Step 1: Deploying InfluxDB (The Data Hub)
To keep the system clean, I recommend using Docker to run InfluxDB 2.x. With just one command, you’ll have a time-series data store ready:
docker run -d --name influxdb \
-p 8086:8086 \
-v /mnt/data/influxdb:/var/lib/influxdb2 \
influxdb:latest
After initialization, access http://<Your-IP>:8086 to set up an Organization and create a Bucket named proxmox. Save the API Token carefully, as it’s the key for Proxmox to send data.
Step 2: Configuring Proxmox for Automatic Data Pushing
This part is effortless since you only need to work with the Web interface, no command line on the Host required.
- Go to Datacenter in the left menu.
- Find the Metric Server section, click Add, and select InfluxDB.
- Enter connection details: Server IP, Port 8086, and paste the API Token from Step 1.
- The Organization and Bucket fields must exactly match the information in InfluxDB.
As soon as you click OK, Proxmox will start pushing metrics for all Nodes, VMs, and Containers to the storage every 10 seconds.

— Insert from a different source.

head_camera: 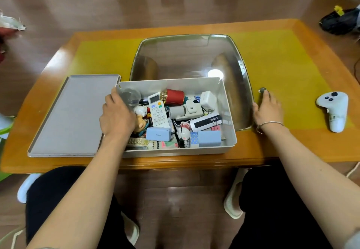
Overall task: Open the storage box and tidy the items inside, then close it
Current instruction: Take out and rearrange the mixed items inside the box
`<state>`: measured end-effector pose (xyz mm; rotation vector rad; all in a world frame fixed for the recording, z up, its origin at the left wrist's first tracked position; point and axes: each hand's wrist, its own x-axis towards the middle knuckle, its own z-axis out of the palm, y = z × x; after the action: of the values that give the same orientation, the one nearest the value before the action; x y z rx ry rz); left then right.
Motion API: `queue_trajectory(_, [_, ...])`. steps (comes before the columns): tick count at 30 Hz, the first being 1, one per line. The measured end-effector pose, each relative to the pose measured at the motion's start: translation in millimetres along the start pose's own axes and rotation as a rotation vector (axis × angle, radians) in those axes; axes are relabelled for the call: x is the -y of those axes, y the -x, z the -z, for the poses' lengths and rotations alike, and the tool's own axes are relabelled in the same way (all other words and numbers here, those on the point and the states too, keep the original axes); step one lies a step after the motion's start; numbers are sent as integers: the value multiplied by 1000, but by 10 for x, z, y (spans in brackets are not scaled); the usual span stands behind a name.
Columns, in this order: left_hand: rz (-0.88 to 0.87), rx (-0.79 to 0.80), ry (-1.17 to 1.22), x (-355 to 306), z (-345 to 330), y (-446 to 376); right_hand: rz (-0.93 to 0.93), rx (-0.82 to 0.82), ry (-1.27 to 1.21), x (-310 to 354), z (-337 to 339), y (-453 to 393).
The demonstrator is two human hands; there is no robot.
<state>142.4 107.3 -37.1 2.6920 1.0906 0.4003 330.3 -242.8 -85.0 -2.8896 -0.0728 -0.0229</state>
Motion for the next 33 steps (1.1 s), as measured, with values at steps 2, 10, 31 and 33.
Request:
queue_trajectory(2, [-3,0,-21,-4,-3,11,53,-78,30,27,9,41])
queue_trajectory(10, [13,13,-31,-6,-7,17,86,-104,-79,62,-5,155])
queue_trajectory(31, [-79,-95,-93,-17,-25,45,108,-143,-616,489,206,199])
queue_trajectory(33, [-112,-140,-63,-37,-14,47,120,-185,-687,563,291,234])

Step 3: Setting Up Grafana for Visualization
If InfluxDB is the warehouse, Grafana is the master artist. You can quickly spin up Grafana using Docker:
docker run -d --name grafana -p 3000:3000 grafana/grafana
In the Grafana interface (default admin/admin), go to Connections -> Data Sources and select InfluxDB. Note: choose Flux as the Query Language for full compatibility with version 2.x.

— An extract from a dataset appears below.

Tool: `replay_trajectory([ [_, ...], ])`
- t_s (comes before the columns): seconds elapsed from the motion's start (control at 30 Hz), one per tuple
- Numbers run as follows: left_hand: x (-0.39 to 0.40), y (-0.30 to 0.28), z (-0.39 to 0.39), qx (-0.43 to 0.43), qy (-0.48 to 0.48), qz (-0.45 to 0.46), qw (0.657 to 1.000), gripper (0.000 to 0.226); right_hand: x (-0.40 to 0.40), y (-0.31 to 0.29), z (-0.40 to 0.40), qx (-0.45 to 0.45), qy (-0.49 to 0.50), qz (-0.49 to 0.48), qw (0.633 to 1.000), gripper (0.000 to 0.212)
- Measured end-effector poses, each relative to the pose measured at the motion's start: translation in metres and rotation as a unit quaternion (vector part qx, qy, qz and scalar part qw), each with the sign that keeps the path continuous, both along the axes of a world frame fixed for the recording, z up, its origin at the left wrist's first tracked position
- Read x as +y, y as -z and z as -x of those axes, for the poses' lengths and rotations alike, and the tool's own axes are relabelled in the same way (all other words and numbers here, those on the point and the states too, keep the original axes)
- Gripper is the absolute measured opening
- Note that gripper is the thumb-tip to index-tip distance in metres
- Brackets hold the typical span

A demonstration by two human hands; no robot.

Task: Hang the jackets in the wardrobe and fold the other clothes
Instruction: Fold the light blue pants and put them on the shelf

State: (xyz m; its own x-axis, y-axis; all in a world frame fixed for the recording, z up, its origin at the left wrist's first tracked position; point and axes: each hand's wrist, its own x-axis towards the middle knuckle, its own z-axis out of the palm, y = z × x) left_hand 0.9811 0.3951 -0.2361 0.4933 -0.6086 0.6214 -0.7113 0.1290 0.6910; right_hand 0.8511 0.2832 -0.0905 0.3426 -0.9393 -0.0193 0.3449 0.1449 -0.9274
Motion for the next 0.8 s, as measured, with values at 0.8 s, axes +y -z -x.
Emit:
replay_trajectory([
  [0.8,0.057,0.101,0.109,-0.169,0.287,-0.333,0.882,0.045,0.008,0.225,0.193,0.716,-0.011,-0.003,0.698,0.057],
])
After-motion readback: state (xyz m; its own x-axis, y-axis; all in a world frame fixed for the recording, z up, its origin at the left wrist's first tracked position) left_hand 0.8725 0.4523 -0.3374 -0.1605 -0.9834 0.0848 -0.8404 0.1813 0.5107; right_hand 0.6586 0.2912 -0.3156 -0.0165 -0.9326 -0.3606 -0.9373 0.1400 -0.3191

Step 4: Importing a Professional Dashboard in 30 Seconds
Don’t waste time drawing every chart yourself. The community has already built beautiful dashboards. I recommend using the template with ID: 15356.

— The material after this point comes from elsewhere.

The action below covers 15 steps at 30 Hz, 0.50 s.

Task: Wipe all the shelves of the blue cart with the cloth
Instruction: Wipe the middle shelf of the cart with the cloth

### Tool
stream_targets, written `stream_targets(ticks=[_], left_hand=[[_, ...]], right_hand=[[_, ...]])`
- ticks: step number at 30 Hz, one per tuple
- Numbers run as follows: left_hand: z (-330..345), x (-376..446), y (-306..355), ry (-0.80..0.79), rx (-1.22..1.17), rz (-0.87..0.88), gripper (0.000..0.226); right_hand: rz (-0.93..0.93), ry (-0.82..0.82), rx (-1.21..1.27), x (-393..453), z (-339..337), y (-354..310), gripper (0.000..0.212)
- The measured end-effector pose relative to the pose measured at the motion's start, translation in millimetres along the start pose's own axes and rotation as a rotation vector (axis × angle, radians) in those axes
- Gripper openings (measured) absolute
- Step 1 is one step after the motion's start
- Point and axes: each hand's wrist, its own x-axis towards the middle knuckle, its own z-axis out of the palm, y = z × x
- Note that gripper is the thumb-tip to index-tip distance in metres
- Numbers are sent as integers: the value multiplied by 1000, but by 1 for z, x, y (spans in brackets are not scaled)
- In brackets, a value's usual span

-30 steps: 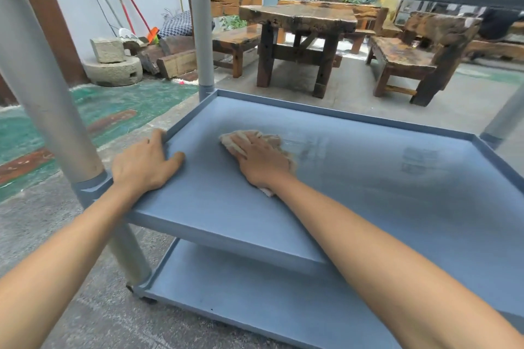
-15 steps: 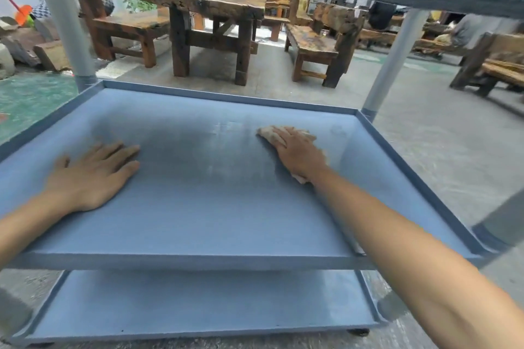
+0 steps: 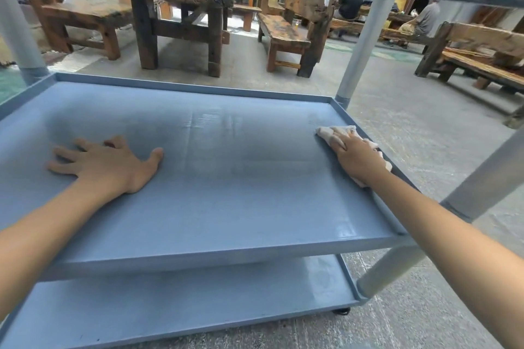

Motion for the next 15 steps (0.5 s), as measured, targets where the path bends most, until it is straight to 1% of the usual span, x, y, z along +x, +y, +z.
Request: stream_targets(ticks=[5, 8, 12, 13, 14, 15], left_hand=[[2, 5, 2, -30, 17, 7, 110], [0, 3, 2, -40, 17, 12, 113], [-5, -5, -4, -77, -8, 31, 114], [-9, -7, -7, -93, -23, 48, 113], [-11, -9, -14, -104, -40, 80, 111], [-13, -8, -20, -109, -63, 147, 106]], right_hand=[[-91, -17, -49, -80, -8, 32, 51], [-22, 12, -97, -112, -13, 42, 57], [13, 108, -123, -116, -18, 22, 46], [7, 122, -80, -118, -20, 16, 43], [0, 137, 29, -123, -22, 11, 40], [-4, 158, 198, -129, -27, 7, 40]])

- Go to Dashboards -> New -> Import.
- Enter code
15356into the “Import via grafana.com” field. - Select the InfluxDB Data Source you just created and click complete.
Your screen will now be filled with real-time information, from Cluster CPU and RAM usage to Disk I/O for each VM.
Hard-Won Lessons from Real-World Operation
To keep the system running smoothly long-term, you should note these three technical issues:
1. Disk Space Management: With about 20 VMs, InfluxDB can consume several GBs of data per month. You should set a Retention Policy of about 30 days. Storing second-by-second CPU details from 3 months ago usually offers little practical value.
2. The Power of Flux Query: Don’t hesitate to learn InfluxDB 2.x’s Flux language. It’s much more powerful than traditional SQL, helping you calculate complex metrics like “Predicting when disk space will run out” based on current write speeds.
3. Hardware Temperature Monitoring: By default, Proxmox does not push CPU temperature data. If running a homelab on a Mini PC, you should install telegraf on the host to collect sensor data. Temperature is the most critical indicator for knowing when to clean the machine or replace thermal paste.
Separating management from monitoring gives you a more objective view of the system. Now, I only need to glance at a secondary screen running Grafana to know if the server cluster is healthy or experiencing issues without logging into each Node.